A groundbreaking artificial intelligence (AI) model, developed through a collaborative effort by researchers from the University of British Columbia (UBC) Okanagan and BC Cancer – Kelowna, is set to transform how cardiovascular disease risks are identified in breast cancer patients. Announced on June 2, 2026, this new tool utilizes existing chest CT scans, routinely performed for radiation therapy planning, to detect early indicators of heart health issues.
The initiative addresses a critical concern for breast cancer patients, who are at a higher risk of experiencing cardiovascular complications compared to the general population. This elevated risk can stem from certain cancer treatments. Dr. Mohammad Shehata, a professor in the Irving K. Barber Faculty of Science’s computer science department at UBC Okanagan, emphasized the model's potential. "Breast cancer patients already face immense challenges. Cardiovascular disease is a critical and often overlooked health threat they endure," Dr. Shehata stated. "The model we have created gives clinicians a new tool to proactively identify those patients who are at high-risk of developing cardiovascular disease, allowing them to intervene earlier and potentially save lives."
Traditionally, cardiovascular risk assessments rely on clinical data such as age, hypertension, and diabetes symptoms. The new AI model, however, integrates both CT imaging and clinical health records, including a patient's general health, age, hypertension, diabetes, and family history. This multimodal approach allows it to identify subtle structural changes in the heart from CT scans, alongside systemic risk factors, offering a more precise and personalized risk assessment.
Dr. Rasika Rajapakshe, study co-lead, clinical associate professor of surgery in UBC’s Faculty of Medicine, and senior medical physicist at BC Cancer – Kelowna, highlighted the efficiency of this method. "This research marks a significant step forward in how we assess cardiovascular risk in breast cancer patients," said Dr. Rajapakshe. "By combining routinely collected CT imaging with clinical health records, we can detect risk earlier and more accurately than ever before—without adding extra burden to patients or the health-care system."

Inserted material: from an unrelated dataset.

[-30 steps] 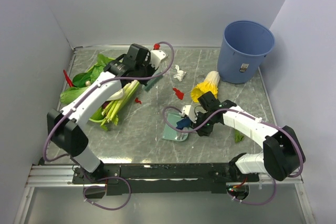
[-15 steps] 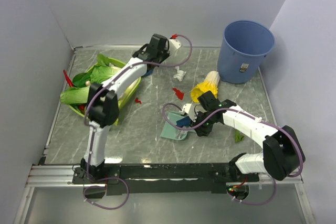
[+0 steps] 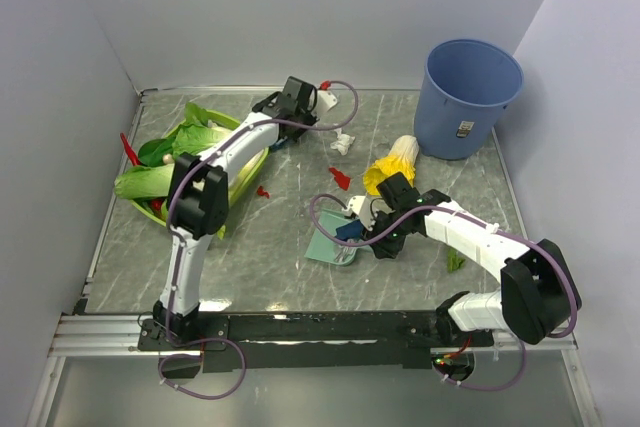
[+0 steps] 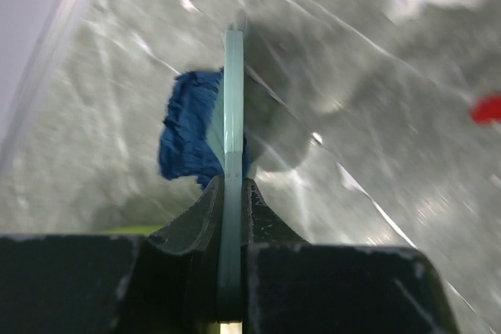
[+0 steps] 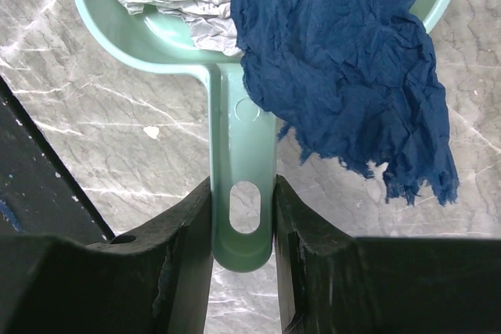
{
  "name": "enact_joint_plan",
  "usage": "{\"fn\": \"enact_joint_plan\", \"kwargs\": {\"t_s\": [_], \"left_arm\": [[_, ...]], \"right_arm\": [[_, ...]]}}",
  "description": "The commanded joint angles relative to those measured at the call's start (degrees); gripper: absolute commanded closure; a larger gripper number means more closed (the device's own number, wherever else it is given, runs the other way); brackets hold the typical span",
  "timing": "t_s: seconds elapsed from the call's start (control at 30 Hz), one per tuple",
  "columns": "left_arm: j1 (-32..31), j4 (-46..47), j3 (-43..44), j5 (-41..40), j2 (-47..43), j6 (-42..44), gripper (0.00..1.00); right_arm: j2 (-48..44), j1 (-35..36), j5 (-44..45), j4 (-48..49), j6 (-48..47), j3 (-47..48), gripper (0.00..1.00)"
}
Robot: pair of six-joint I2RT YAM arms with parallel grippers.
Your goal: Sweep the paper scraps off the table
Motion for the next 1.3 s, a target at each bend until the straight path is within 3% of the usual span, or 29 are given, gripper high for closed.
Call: {"fn": "enact_joint_plan", "kwargs": {"t_s": [0.0, 0.23, 0.3, 0.43, 0.67, 0.77, 1.03, 1.27], "left_arm": [[-0.50, -1.23, -6.63, 8.58, -10.44, -4.95, 0.99], [-0.94, -8.34, -11.75, 24.57, -18.01, -8.29, 0.99], [-0.94, -12.99, -13.94, 33.32, -21.77, -6.81, 0.99], [-0.85, -18.28, -19.39, 39.09, -29.17, -0.66, 0.99], [-0.23, -14.95, -20.81, 31.20, -35.86, -1.26, 0.99], [-0.24, -12.14, -21.42, 21.81, -33.94, -1.26, 0.99], [-1.02, -18.01, -13.96, 3.79, -25.85, -2.31, 0.99], [-1.90, -23.64, -13.69, -2.03, -24.78, -5.47, 0.99]], "right_arm": [[-0.03, -0.36, -0.10, 1.21, 0.33, 0.60, 1.00], [0.49, -0.88, 0.25, 0.50, -0.46, 1.21, 1.00], [0.76, -1.06, 0.17, 0.42, -0.46, 1.30, 1.00], [1.11, -1.23, 0.08, 0.15, -0.55, 1.92, 1.00], [1.99, -1.41, -0.18, -0.38, -0.46, 2.71, 1.00], [2.69, -1.41, -0.19, -0.55, -0.55, 3.23, 1.00], [3.22, -1.41, 2.97, -1.34, -0.81, 4.91, 1.00], [0.41, -1.67, 6.31, -4.51, -2.39, 2.72, 1.00]]}}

Published in 'Radiotherapy and Oncology', the research showcases the model's outstanding predictive accuracy, significantly outperforming existing methods. The team notes that this level of precision could enable early identification of high-risk patients during their cancer treatment, facilitating tailored interventions and care. This non-invasive, clinically valuable tool holds promise for improving survival outcomes by allowing for timely intervention against cardiovascular-related mortality.
The BC Cancer Foundation has provided support for this crucial research, underscoring a broader commitment to enhancing long-term health management for cancer survivors in British Columbia.